A few weeks ago I had the good fortune of hanging out with these two extremely glamorous 9-year-olds who sit next to each other at school. They skinny-dipped, assured me that boys are stupid and re-applied their red lipstick with a dedication that would impress Dita Von Teese. But there was something poignant for me as I half-listened to their chatter and the casual way they argued, made up, continued playing. It was so effortless and natural the way they interacted with one another, untainted by the heavy pall of South African history which hangs over my own dealings with people of colour – the way I am conscious of everything I say and do, and my tendency to overcompensate because of way I grew up as a child of apartheid.

And I wondered how long it could continue, this neutral space they inhabit with each other. Because surely it is just a matter of time (if she hasn’t already) that the child on the left will begin to notice that most of the children in her class and her teachers and their doctor and the lady on the billboard are light-skinned, while the security guard and the cleaner and the assistant teacher are dark, like her; that the people who drive the luxury cars look like the girl on the right, while the people in buses and taxis look like her mom and dad. And maybe she’ll start to wonder – like my Facebook friend’s adoptive black daughter did – whether people who look like she does can also own nice cars and live in big houses or whether that privilege is reserved for white people. Because that is certainly how it appears.

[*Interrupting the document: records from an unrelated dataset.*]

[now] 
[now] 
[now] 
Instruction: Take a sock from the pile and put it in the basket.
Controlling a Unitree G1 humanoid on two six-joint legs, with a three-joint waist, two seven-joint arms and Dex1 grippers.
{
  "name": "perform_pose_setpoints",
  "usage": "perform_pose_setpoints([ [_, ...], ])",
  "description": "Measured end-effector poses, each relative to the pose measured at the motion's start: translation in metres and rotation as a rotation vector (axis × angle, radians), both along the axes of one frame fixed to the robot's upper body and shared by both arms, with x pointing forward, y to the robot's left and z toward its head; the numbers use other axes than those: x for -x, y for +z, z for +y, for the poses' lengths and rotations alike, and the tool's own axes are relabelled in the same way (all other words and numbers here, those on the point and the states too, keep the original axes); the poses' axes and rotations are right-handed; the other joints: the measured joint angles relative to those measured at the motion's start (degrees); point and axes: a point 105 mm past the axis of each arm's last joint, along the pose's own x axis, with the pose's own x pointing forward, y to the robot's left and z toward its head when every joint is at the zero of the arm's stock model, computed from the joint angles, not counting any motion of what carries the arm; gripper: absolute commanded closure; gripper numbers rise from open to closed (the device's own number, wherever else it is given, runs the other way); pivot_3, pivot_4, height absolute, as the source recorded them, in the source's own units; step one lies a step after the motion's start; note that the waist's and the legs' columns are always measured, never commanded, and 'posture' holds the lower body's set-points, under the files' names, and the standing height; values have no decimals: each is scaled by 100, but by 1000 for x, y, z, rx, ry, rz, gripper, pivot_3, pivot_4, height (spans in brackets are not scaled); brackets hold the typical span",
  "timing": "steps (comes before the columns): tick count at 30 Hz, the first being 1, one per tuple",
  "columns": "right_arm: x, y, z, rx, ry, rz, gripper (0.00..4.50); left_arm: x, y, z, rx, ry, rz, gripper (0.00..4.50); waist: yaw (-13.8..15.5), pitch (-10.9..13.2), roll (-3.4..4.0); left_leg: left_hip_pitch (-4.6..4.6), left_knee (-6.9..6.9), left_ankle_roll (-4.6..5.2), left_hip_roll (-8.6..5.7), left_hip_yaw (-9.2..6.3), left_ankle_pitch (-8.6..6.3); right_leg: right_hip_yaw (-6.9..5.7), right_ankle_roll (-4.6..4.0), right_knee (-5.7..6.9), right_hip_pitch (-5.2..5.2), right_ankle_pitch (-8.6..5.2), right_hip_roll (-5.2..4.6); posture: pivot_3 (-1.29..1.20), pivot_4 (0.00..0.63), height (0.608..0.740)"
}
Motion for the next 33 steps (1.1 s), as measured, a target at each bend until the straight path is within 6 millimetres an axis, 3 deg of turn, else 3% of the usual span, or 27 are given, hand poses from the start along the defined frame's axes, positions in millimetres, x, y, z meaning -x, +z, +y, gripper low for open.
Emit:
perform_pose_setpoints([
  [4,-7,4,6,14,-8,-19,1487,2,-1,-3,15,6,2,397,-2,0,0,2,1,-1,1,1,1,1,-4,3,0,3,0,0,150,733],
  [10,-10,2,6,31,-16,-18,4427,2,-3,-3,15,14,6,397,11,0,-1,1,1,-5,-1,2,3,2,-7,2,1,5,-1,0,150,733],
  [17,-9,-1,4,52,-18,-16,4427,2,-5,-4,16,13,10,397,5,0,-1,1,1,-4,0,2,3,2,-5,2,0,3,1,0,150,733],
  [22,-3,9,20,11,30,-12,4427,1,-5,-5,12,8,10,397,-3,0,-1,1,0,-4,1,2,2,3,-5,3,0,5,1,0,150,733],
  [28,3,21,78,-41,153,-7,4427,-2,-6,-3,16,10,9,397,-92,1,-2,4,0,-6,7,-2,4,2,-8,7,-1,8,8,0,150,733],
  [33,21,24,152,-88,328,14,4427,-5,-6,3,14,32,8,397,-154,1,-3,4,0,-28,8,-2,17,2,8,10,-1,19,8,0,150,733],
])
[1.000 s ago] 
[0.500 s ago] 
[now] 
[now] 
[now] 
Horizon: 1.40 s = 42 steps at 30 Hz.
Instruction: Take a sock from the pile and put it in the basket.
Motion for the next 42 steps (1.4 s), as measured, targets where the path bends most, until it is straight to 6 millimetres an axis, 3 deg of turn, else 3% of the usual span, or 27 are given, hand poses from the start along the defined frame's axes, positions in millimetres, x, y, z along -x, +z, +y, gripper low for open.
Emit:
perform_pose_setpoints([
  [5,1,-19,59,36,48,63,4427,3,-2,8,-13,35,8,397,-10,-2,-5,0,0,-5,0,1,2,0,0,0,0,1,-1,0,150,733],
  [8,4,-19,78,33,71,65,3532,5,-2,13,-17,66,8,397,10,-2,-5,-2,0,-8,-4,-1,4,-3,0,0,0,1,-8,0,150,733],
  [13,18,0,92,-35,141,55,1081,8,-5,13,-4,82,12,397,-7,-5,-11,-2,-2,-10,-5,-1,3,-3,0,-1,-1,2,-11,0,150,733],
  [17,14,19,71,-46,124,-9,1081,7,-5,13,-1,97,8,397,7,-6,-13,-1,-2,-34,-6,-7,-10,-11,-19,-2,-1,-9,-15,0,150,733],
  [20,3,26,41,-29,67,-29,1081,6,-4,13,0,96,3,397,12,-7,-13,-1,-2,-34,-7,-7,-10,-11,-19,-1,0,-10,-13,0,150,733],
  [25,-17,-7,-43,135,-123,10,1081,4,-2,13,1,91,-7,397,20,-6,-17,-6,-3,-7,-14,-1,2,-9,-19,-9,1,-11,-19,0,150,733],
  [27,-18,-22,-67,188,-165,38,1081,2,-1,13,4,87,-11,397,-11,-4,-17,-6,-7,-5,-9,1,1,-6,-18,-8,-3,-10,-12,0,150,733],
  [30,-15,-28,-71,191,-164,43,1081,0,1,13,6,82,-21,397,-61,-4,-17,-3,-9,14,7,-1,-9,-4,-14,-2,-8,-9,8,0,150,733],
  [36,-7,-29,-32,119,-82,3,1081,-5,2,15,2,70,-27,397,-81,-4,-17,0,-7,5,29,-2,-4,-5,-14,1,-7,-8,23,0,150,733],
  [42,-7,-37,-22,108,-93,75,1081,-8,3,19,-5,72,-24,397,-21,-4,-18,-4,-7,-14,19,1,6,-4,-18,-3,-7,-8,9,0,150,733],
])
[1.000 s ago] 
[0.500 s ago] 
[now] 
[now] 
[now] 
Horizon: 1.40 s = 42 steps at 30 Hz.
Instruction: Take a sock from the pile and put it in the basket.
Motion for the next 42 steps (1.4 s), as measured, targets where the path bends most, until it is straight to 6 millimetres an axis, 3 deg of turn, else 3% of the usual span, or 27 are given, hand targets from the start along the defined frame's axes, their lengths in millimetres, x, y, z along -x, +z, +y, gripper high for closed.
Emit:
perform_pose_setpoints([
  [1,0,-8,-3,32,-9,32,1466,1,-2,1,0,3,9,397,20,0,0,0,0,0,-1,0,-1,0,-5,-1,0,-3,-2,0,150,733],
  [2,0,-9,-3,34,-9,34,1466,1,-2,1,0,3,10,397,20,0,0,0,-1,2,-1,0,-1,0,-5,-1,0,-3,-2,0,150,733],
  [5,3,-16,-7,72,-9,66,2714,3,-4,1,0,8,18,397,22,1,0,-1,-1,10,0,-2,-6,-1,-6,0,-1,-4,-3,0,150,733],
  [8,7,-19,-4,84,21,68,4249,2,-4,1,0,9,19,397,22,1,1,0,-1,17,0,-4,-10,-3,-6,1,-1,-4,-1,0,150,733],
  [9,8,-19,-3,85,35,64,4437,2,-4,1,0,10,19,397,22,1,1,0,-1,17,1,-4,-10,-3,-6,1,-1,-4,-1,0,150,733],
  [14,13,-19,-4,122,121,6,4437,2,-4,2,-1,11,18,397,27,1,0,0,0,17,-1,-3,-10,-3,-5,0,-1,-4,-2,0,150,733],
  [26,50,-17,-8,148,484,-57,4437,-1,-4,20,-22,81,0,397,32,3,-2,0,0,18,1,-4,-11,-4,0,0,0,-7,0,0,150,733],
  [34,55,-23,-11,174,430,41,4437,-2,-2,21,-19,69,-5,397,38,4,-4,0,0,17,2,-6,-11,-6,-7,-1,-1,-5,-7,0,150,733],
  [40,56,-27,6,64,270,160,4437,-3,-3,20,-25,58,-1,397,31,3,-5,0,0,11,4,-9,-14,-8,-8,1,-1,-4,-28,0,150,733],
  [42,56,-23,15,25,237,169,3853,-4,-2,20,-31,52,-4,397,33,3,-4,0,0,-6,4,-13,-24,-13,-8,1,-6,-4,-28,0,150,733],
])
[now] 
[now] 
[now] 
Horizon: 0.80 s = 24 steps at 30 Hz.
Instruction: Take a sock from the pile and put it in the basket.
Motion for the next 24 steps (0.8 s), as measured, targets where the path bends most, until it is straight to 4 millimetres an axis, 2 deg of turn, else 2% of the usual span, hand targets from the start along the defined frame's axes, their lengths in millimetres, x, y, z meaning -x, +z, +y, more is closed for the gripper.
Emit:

The little girl on the right comes from a dual-language household, English and Danish. So does the little girl on the left. Her home languages are English and isiXhosa. But you won’t find people commenting on the blonde child’s enunciation; it’s a given that she’ll speak ‘good English’. For the one on the left, however, she will regularly receive compliments on how ‘well’ she speaks – and the implication, of course, is ‘for a black child.’ The one on the left lives by the sea in a more affluent suburb than the one on the right. Yet, she’ll have people quizzing her on where she comes from; what her parents do, and whether it’s her ‘first time on the beach.’ She’ll be patronised, talked about as if she’s not there and have strangers randomly touching her hair. And it’s hard to imagine that the relentlessness of this othering is not already making an impact; making her question her identity, her belonging, her worth in a society which – if we are to be honest – values all things white and disparages all things black.

In our brief conversation she confessed that a (blonde, popular) little girl in her class had deliberately trampled on her hand and thrown her sandwiches on the floor because they were ‘disgusting.’ Maybe this wasn’t a racial thing, but… it probably was. While the child on the right will benefit from the complex tiers of white privilege, her darker friend will be forced to fight many battles and clear many (often invisible) obstacles if she is to succeed in life. And it is inevitable that at times this bright-eyed, smart and lovely little girl creature is going to be made to feel not good enough for the world. And it makes me feel weary and powerless and sad.

When her parents showed up to collect her she gave me a big hug and thanked me politely for inviting her to come and play. And I have to consider the fact that maybe I’m just as bad as the white people I criticise because I can’t help feeling overjoyed that my kids have dark-skinned friends. That they are my proof that I did okay as a parent and managed not to pollute my children with the crazy things I was taught to believe when I was young and impressionable. My wish is that, of the white people consistently saying stupid things to black people, the ones I’ve raised will not be among them. At this point in our crazy history, where so little has changed for so many, that’s probably all I can hope for.